Quer dizer, invocar, sem mais, a existência das maiores reservas de petróleo na Venezuela é algo gerador de equívocos. Para além da questão se saber se tais estimativas de reservas têm rigor, nada diz quanto à qualidade do petróleo, os custos e possibilidades de extracção, etc. Não reflecte a realidade do mercado mundial dos produtos petrolíferos e seus derivados, na sua complexidade e abrangência actual. A importância relativa das reservas de petróleo venezuelano — embora continue a ser grande —, é bastante menor do que muitos afirmam, desde logo para a economia dos EUA, com importantes reservas de shale oil. Ignorar, ou subestimar, as enormes mutações ocorridas no mapa da energia da última década, distorce qualquer análise geopolítica que se queira consistente.

Numa reductio ad absurdum (redução ao absurdo) do argumento do controlo das reservas de petróleo, seríamos levados a admitir, como plausível, uma intervenção no Canadá, pois as relações de Donald Trump com o Governo de Justin Trudeau também têm sido más. E no ranking mundial das reservas de petróleo o vizinho do Norte ocupa já o 3º lugar, estando ainda mais próximo dos EUA geograficamente. (Ver CIA, The World Fact Book, Crude Oil — Proved Reserves, 2017).

7. Por último, o problema de se ignorarem, ou evadirem, factos relevantes para formar uma opinião esclarecida.
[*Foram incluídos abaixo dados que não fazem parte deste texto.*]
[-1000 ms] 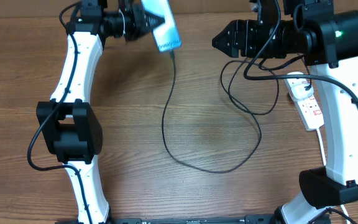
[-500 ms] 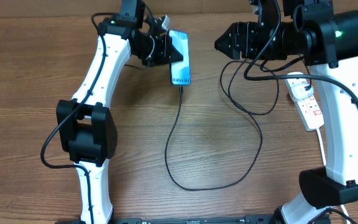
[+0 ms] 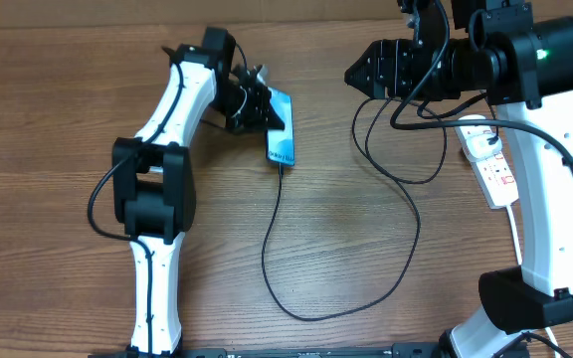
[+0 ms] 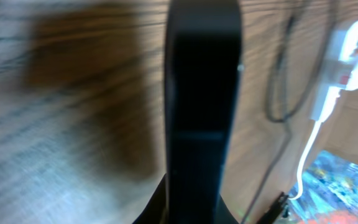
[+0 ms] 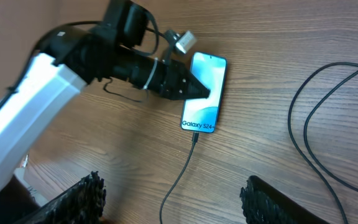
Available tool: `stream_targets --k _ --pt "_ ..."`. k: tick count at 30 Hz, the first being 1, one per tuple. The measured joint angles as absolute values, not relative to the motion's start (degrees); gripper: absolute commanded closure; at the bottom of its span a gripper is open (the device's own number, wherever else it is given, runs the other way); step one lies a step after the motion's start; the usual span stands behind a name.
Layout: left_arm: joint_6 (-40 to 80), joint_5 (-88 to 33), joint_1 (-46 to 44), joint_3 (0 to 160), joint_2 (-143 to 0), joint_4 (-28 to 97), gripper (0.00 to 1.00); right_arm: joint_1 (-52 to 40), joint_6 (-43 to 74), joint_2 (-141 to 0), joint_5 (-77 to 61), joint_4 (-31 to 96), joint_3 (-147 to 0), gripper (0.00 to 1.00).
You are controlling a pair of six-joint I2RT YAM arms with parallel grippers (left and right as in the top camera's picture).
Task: Plug charger to phone and switch on socket
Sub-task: 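Lower the phone flat onto the table with the left gripper and release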
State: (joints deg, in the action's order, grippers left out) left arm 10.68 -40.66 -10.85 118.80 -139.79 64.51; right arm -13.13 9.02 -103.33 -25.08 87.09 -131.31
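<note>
The phone, light blue screen up, lies flat and low over the wooden table, left of centre; whether it rests on the wood cannot be told. My left gripper is shut on its left edge. In the left wrist view the phone stands edge-on between the jaws. The black charger cable is plugged into the phone's near end and loops across to the white socket strip at the right. My right gripper hangs open, empty, well right of the phone.
More loops of black cable lie between the phone and the socket strip. A white lead runs from the strip off the table's far edge. Cardboard borders the back of the table.
The phone was held raised and tilted near the back edge; now it is flat, screen up, lower and nearer the table's middle, still in my left gripper. The right gripper has barely moved.
First my left gripper held the phone up while the right gripper was shut on the cable plug at its lower end. Then the plug sat in the phone and the right gripper was open. The right arm then stood back to the right, and the phone is now down by the table.
</note>
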Motion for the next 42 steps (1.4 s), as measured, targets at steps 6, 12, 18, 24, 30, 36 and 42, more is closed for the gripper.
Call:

Ainda relacionada com as riquezas naturais da Venezuela há uma importante questão sobre a degradação ambiental, usualmente ignorada na grande maioria análises.

A indústria petrolífera é, sem qualquer dúvida, uma das que mais impactos negativos tem no ambiente. São bem conhecidos alguns desastres ambientais provocados por multinacionais ligadas ao transporte, refinação ou extracção de petróleo. O derrame de petróleo do golfo do México em 2010, devido à explosão de uma plataforma da BP, provocou o maior desastre ecológico — derrame em águas do mar —, da história da indústria petrolífera. Poderia supor-se que numa Venezuela imbuída de ideais socialistas bolivarianos, e de um espírito de rejeição do lucro e ganância capitalista, existiria um maior cuidado com o ambiente. Apesar da retórica da preservação ambiental, na prática não é assim.

A destruição da ecologia da bacia do Orenoco está também em marcha sob o actual Governo de Nicolás Maduro. Ocorre ligada à extracção de petróleo pela companhia estatal PDVSA. (Ver Sputnik, Petróleos de Venezuela atiende comunidades afectadas por derrame de crudo”, 7/11/2016, e também Derrames de petróleo en Venezuela aumentan y gobierno no revela el impacto real in Mongabay 13/08/2018). Ocorre ainda, e de uma forma que parece ser até mais grave, ligada aos processos de extracção de ouro, pelos impactos ambientais e na vida das comunidades locais, apesar da atitude de negação do Governo venezuelano. (Ver Arco Minero del Orinoco vulnera fuentes vitales y diversidad cultural en Venezuela in Laizquierda Diario 4/09/2016).

A ignorância não é força, como no orwelliano Ministério da Verdade. Leva mas é a opiniões que se nutrem de uma visão distorcida do mundo e dos conflitos internacionais.